** TASK DESCRIPTION **
Which of the lines in the listing that follows hold "round"? Pull each one out.
*** Begin section ***
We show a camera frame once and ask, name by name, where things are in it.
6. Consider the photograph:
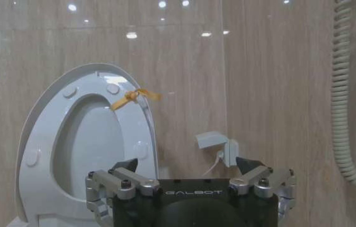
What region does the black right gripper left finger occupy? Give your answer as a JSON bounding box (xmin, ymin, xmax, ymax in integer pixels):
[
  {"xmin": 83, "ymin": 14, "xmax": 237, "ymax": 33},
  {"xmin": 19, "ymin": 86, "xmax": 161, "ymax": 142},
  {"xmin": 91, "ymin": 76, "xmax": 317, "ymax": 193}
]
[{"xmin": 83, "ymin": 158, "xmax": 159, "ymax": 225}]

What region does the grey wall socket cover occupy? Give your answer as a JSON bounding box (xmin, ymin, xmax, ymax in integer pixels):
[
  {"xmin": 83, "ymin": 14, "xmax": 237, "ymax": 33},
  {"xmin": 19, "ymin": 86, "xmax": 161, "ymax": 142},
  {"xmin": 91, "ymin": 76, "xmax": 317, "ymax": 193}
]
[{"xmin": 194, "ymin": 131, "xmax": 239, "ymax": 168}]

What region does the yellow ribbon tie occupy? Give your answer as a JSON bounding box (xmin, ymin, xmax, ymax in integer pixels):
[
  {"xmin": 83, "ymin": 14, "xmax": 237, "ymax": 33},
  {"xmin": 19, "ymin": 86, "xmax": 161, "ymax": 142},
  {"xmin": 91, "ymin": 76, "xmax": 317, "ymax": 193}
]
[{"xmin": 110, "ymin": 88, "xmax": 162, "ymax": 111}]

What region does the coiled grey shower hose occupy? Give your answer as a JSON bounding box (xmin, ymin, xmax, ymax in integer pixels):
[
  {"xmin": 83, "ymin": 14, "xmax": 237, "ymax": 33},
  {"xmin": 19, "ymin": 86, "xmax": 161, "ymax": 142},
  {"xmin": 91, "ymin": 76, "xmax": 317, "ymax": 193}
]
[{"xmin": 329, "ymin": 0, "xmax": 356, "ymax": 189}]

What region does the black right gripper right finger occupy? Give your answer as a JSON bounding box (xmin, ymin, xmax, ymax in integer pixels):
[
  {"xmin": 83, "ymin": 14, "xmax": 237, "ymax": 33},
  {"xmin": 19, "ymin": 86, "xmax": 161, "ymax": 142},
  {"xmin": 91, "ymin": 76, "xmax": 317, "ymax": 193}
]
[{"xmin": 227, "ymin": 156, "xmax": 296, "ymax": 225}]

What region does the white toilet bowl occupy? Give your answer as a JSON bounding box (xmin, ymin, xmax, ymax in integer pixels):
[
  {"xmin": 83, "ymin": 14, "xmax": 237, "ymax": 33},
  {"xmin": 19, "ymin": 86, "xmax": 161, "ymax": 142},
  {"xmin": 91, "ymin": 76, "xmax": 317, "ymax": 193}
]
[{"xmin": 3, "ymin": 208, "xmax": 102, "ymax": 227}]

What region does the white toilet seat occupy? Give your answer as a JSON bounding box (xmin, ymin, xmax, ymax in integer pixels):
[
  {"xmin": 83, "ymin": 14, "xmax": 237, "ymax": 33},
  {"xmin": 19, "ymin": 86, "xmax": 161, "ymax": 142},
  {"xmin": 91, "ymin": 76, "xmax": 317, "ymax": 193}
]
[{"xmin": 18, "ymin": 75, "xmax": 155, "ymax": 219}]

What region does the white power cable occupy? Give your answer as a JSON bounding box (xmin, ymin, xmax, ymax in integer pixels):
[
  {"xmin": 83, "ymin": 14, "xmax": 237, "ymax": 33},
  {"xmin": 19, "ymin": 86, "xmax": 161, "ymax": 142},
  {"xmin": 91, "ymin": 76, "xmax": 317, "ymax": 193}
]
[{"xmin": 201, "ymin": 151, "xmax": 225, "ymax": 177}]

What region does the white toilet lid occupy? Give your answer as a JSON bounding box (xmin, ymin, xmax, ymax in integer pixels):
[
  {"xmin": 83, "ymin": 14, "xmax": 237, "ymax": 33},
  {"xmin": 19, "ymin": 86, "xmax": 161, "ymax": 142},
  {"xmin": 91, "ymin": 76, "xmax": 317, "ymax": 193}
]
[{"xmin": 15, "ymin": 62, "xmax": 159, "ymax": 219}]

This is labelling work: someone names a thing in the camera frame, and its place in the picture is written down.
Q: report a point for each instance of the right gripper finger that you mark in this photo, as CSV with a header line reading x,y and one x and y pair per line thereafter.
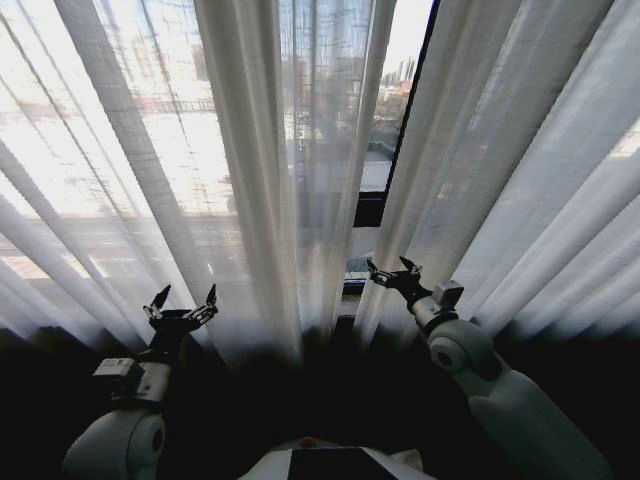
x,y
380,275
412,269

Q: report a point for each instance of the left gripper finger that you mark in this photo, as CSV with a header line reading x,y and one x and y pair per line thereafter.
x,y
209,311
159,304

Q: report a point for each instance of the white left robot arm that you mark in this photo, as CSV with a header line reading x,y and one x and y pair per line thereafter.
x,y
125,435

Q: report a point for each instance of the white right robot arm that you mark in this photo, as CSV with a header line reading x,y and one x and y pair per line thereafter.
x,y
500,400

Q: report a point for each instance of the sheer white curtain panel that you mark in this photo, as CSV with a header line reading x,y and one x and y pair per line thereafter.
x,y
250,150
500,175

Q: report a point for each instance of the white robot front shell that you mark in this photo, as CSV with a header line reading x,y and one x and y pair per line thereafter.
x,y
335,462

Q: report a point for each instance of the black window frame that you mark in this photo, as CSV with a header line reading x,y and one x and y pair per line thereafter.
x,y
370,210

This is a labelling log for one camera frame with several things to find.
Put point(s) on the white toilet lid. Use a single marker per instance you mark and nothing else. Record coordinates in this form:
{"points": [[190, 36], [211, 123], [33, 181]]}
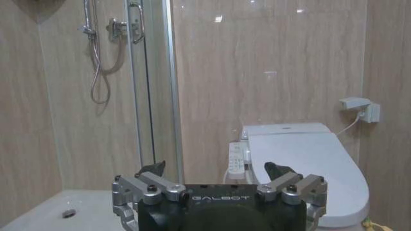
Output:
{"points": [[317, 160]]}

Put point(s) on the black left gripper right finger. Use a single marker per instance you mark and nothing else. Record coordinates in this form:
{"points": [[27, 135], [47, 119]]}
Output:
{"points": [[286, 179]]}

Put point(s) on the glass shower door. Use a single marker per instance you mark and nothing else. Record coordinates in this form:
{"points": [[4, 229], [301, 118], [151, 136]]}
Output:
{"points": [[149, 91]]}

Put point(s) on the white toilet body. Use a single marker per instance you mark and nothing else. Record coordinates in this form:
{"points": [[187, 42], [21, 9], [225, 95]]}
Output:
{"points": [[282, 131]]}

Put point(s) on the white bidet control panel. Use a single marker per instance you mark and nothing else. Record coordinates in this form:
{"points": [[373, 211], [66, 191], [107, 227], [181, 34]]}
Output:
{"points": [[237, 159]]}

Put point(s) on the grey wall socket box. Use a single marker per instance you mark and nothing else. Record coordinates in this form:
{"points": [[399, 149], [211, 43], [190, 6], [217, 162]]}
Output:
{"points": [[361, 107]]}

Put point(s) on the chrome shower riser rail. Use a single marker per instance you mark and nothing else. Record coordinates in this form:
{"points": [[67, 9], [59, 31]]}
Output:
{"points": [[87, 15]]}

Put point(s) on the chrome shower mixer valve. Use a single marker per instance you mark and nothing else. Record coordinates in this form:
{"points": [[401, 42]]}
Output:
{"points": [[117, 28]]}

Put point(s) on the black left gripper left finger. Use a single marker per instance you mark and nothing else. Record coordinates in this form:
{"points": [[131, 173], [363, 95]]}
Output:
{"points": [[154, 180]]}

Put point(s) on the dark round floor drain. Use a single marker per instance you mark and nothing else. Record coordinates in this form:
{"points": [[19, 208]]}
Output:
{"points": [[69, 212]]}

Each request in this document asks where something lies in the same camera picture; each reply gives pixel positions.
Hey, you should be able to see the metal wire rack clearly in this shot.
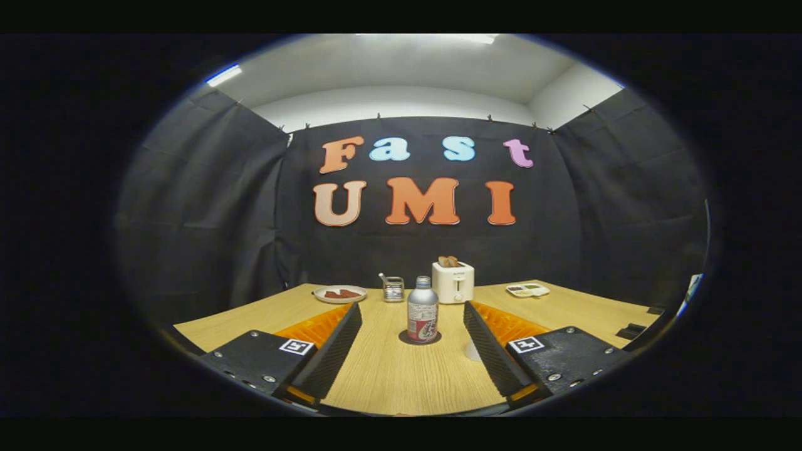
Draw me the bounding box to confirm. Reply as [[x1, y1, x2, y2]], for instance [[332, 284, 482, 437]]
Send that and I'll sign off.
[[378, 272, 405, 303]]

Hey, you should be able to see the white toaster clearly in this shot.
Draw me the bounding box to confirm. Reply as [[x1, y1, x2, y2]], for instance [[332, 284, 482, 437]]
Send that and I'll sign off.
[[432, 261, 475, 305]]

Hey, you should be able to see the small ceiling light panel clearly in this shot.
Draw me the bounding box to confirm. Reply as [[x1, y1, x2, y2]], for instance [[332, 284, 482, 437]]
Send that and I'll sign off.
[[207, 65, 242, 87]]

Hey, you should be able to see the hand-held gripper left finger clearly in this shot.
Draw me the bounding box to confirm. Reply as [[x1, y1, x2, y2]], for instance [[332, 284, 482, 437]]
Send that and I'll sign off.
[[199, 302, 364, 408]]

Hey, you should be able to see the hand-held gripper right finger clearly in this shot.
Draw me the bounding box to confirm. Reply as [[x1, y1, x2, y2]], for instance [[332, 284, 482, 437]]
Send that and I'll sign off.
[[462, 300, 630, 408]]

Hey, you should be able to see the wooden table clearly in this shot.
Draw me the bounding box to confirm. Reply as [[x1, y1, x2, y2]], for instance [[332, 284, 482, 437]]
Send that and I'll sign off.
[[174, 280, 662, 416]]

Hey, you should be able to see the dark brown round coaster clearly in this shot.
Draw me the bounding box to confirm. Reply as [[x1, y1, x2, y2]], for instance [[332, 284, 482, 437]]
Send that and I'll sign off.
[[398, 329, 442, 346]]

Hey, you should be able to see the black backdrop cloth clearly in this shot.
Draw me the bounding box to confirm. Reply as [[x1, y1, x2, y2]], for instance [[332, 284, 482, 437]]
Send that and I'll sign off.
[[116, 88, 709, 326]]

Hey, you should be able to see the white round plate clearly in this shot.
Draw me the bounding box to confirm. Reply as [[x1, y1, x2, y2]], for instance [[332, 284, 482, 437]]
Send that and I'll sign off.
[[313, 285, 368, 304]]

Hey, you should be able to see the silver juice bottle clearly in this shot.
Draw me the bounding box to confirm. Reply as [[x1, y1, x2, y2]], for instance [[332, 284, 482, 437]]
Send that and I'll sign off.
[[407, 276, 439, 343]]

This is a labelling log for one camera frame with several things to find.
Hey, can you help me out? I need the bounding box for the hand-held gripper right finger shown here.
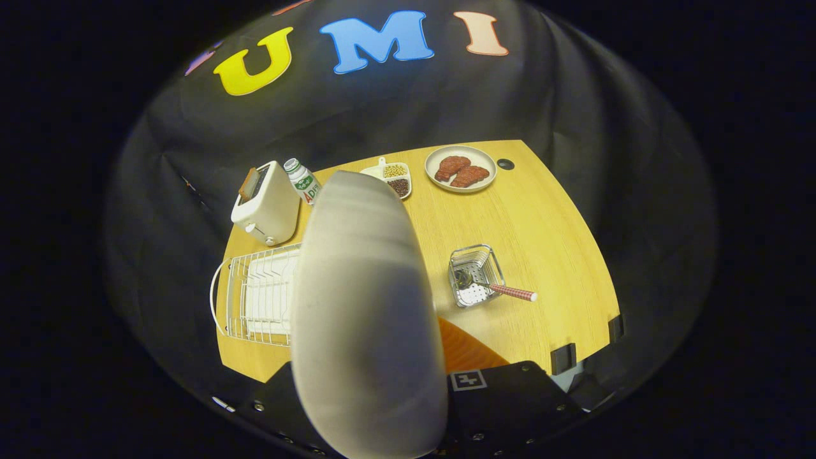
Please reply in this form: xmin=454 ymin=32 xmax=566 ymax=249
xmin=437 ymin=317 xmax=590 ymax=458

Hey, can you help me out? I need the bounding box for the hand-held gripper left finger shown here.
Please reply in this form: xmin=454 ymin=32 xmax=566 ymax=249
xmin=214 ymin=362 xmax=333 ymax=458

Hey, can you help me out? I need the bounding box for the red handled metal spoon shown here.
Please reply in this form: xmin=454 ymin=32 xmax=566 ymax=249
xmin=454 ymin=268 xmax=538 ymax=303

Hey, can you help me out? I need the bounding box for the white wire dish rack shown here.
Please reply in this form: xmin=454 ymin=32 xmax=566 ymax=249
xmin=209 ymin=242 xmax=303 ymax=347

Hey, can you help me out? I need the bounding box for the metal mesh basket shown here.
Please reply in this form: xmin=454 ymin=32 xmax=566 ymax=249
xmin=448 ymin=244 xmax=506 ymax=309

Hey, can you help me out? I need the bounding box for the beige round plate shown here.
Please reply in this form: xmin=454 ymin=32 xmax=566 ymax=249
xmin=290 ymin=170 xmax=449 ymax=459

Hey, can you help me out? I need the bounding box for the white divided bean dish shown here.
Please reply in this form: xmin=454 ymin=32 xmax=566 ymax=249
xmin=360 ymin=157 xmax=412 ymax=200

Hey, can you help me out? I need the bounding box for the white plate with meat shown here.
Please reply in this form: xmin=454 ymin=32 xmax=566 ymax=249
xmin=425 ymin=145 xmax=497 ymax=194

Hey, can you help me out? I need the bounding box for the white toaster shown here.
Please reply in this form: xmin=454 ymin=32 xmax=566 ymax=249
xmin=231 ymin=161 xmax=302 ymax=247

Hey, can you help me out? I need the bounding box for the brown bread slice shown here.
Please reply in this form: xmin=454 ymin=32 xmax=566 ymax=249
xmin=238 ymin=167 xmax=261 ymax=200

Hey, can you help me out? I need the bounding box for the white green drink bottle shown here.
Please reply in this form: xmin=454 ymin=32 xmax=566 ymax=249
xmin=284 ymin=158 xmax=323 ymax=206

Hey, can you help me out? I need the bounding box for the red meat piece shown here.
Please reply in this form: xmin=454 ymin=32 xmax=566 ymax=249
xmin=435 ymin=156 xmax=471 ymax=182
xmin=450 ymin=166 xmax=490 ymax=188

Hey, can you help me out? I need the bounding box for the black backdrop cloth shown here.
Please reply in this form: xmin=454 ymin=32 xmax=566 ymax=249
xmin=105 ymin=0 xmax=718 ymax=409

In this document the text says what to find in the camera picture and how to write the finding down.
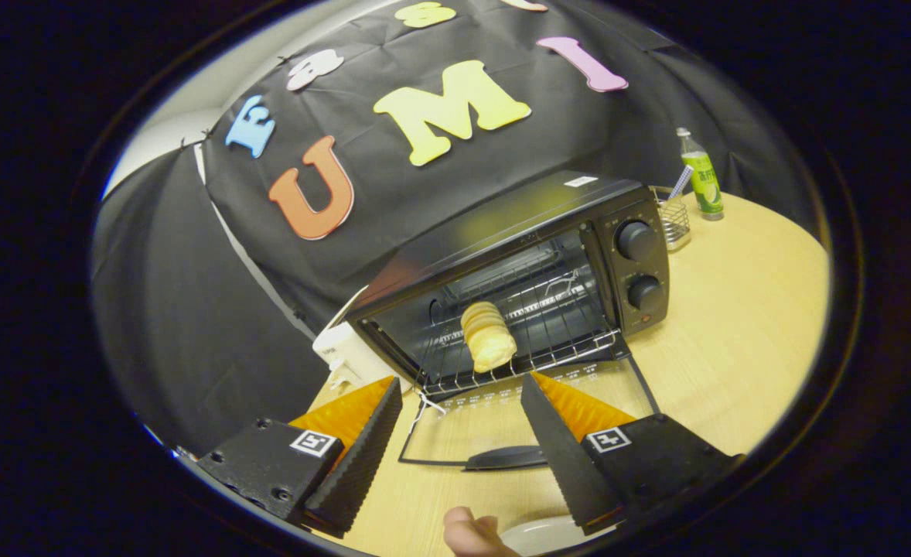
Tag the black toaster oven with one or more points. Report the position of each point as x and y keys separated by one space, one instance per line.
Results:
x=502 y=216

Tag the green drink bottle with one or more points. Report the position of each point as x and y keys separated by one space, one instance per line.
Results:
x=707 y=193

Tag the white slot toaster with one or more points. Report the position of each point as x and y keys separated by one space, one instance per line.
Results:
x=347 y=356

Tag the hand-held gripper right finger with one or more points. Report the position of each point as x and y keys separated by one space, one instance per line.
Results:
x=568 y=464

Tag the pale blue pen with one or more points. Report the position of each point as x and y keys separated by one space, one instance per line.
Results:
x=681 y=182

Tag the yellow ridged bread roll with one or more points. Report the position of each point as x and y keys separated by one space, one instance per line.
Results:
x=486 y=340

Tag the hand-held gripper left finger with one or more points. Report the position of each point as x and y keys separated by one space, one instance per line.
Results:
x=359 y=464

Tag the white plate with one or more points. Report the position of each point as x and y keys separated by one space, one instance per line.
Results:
*** End section ***
** COMPLETED TASK **
Put point(s) on the dark round floor drain. Use a single marker per instance you mark and nothing else. Record coordinates in this form:
Hey, you should be able to see the dark brown round coaster clearly in this shot.
Hey, you should be able to see the white round plate clearly in this shot.
Hey, can you help me out? I need the bounding box for the beige round plate shown here.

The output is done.